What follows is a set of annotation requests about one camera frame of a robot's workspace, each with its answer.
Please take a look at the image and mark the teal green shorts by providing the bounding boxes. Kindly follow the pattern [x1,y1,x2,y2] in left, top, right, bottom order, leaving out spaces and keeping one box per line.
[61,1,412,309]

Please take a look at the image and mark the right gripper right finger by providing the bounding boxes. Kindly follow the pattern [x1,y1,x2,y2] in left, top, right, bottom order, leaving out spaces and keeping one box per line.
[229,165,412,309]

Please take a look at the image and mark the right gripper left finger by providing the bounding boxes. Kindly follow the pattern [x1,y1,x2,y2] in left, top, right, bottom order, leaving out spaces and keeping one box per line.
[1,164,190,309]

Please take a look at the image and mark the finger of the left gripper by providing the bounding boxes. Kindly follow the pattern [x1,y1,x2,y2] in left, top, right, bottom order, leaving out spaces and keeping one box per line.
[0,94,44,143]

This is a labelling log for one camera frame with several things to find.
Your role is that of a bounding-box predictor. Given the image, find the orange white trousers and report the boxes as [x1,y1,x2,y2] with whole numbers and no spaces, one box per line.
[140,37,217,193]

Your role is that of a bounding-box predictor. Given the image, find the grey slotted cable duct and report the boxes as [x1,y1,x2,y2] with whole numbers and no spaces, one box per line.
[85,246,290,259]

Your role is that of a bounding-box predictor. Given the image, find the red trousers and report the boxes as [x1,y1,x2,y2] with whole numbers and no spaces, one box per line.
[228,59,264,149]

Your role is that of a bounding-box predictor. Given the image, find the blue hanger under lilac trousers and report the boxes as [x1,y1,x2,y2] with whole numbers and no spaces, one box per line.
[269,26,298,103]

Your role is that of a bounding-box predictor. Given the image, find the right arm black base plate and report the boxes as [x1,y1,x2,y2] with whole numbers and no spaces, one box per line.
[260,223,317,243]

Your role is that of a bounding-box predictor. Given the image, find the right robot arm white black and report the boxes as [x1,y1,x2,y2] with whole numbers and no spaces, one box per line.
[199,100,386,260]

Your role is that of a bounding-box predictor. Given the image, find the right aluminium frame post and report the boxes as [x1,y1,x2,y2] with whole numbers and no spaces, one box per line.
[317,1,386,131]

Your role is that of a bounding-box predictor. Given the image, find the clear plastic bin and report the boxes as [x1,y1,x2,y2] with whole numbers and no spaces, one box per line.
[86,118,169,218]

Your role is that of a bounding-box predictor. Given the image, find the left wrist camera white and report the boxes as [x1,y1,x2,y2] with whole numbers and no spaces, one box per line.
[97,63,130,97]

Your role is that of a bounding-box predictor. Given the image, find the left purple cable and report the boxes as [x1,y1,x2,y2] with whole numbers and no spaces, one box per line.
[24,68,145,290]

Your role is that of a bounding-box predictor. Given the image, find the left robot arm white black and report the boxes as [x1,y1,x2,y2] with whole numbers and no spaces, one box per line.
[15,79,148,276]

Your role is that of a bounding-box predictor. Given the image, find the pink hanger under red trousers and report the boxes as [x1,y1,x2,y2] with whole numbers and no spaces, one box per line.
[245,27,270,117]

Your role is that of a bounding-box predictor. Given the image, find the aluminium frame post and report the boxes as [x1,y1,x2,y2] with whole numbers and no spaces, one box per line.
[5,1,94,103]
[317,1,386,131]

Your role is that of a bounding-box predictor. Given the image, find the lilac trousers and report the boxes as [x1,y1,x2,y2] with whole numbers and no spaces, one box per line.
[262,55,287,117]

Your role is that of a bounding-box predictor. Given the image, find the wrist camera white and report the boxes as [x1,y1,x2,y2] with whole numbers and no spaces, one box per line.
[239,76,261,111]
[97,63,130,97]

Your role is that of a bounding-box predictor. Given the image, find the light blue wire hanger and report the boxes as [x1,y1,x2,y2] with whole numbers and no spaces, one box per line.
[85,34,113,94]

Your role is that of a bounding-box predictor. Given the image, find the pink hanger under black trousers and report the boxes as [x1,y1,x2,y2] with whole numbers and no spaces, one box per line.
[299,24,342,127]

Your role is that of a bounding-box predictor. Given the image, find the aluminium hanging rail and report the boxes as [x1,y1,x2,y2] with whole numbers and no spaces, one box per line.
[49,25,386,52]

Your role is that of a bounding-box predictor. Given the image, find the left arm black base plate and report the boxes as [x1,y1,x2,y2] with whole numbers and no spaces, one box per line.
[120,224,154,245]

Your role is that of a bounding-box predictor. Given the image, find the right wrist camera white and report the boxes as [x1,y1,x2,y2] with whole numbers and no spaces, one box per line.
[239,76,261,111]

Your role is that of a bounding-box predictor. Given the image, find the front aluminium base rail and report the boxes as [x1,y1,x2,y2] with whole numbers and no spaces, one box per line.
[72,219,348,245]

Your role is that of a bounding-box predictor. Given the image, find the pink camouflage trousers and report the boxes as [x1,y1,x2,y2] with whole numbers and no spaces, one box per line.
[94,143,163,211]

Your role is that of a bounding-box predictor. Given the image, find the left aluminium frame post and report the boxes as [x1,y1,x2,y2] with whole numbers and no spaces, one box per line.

# Task
Give the listing once more, unchanged in every line.

# Your solution
What follows is a set of annotation requests about one camera frame of a robot's workspace, each with its answer.
Please take a look at the image and mark the teal green shorts by providing the bounding boxes. Kindly follow the pattern [x1,y1,x2,y2] in left, top, right, bottom order, leaving out spaces and keeping one box per line.
[61,1,412,309]

Please take a look at the image and mark the right gripper right finger by providing the bounding boxes. Kindly follow the pattern [x1,y1,x2,y2] in left, top, right, bottom order, leaving out spaces and keeping one box per line.
[229,165,412,309]

Please take a look at the image and mark the right gripper left finger by providing the bounding boxes. Kindly follow the pattern [x1,y1,x2,y2] in left, top, right, bottom order, leaving out spaces and keeping one box per line.
[1,164,190,309]

Please take a look at the image and mark the finger of the left gripper by providing the bounding boxes. Kindly follow the pattern [x1,y1,x2,y2] in left, top, right, bottom order, leaving out spaces and keeping one box per line.
[0,94,44,143]

This is a labelling log for one camera frame with several things to find.
Your role is that of a bounding-box predictor. Given the image, find the orange white trousers and report the boxes as [x1,y1,x2,y2] with whole numbers and no spaces, one box per line.
[140,37,217,193]

Your role is that of a bounding-box predictor. Given the image, find the grey slotted cable duct and report the boxes as [x1,y1,x2,y2] with whole numbers and no spaces, one box per line.
[85,246,290,259]

Your role is that of a bounding-box predictor. Given the image, find the red trousers and report the boxes as [x1,y1,x2,y2] with whole numbers and no spaces, one box per line.
[228,59,264,149]

Your role is that of a bounding-box predictor. Given the image, find the blue hanger under lilac trousers and report the boxes as [x1,y1,x2,y2] with whole numbers and no spaces, one box per line.
[269,26,298,103]

Your role is that of a bounding-box predictor. Given the image, find the right arm black base plate and report the boxes as [x1,y1,x2,y2] with whole numbers and no spaces, one box per line.
[260,223,317,243]

Your role is that of a bounding-box predictor. Given the image, find the right robot arm white black and report the boxes as [x1,y1,x2,y2] with whole numbers and no spaces, one box per line.
[199,100,386,260]

Your role is that of a bounding-box predictor. Given the image, find the right aluminium frame post and report the boxes as [x1,y1,x2,y2] with whole numbers and no spaces, one box per line.
[317,1,386,131]

Your role is that of a bounding-box predictor. Given the image, find the clear plastic bin and report the boxes as [x1,y1,x2,y2] with whole numbers and no spaces, one box per line.
[86,118,169,218]

Your role is that of a bounding-box predictor. Given the image, find the left wrist camera white and report the boxes as [x1,y1,x2,y2] with whole numbers and no spaces, one box per line.
[97,63,130,97]

Your role is that of a bounding-box predictor. Given the image, find the left purple cable and report the boxes as [x1,y1,x2,y2] with whole numbers and no spaces, one box per line.
[24,68,145,290]

Your role is that of a bounding-box predictor. Given the image, find the left robot arm white black and report the boxes as [x1,y1,x2,y2] with whole numbers and no spaces, one box per line.
[15,79,148,276]

Your role is that of a bounding-box predictor. Given the image, find the pink hanger under red trousers and report the boxes as [x1,y1,x2,y2] with whole numbers and no spaces, one box per line.
[245,27,270,117]

Your role is that of a bounding-box predictor. Given the image, find the aluminium frame post and report the boxes as [x1,y1,x2,y2] with whole numbers and no spaces, one box per line.
[5,1,94,103]
[317,1,386,131]

Your role is that of a bounding-box predictor. Given the image, find the lilac trousers and report the boxes as [x1,y1,x2,y2] with whole numbers and no spaces, one box per line.
[262,55,287,117]

Your role is that of a bounding-box predictor. Given the image, find the wrist camera white and report the boxes as [x1,y1,x2,y2] with whole numbers and no spaces, one box per line.
[239,76,261,111]
[97,63,130,97]

Your role is that of a bounding-box predictor. Given the image, find the light blue wire hanger and report the boxes as [x1,y1,x2,y2] with whole numbers and no spaces, one box per line.
[85,34,113,94]

Your role is that of a bounding-box predictor. Given the image, find the pink hanger under black trousers and report the boxes as [x1,y1,x2,y2] with whole numbers and no spaces, one box per line.
[299,24,342,127]

Your role is that of a bounding-box predictor. Given the image, find the aluminium hanging rail and report the boxes as [x1,y1,x2,y2] with whole numbers and no spaces, one box per line.
[49,25,386,52]

Your role is that of a bounding-box predictor. Given the image, find the left arm black base plate and report the boxes as [x1,y1,x2,y2] with whole numbers and no spaces, one box per line.
[120,224,154,245]

Your role is that of a bounding-box predictor. Given the image, find the right wrist camera white and report the boxes as [x1,y1,x2,y2] with whole numbers and no spaces, one box per line.
[239,76,261,111]

Your role is that of a bounding-box predictor. Given the image, find the front aluminium base rail and report the boxes as [x1,y1,x2,y2] with whole numbers and no spaces, one box per line.
[72,219,348,245]

Your role is that of a bounding-box predictor. Given the image, find the pink camouflage trousers and report the boxes as [x1,y1,x2,y2] with whole numbers and no spaces, one box per line.
[94,143,163,211]

Your role is that of a bounding-box predictor. Given the image, find the left aluminium frame post and report the boxes as [x1,y1,x2,y2] with whole numbers and no spaces, one box per line.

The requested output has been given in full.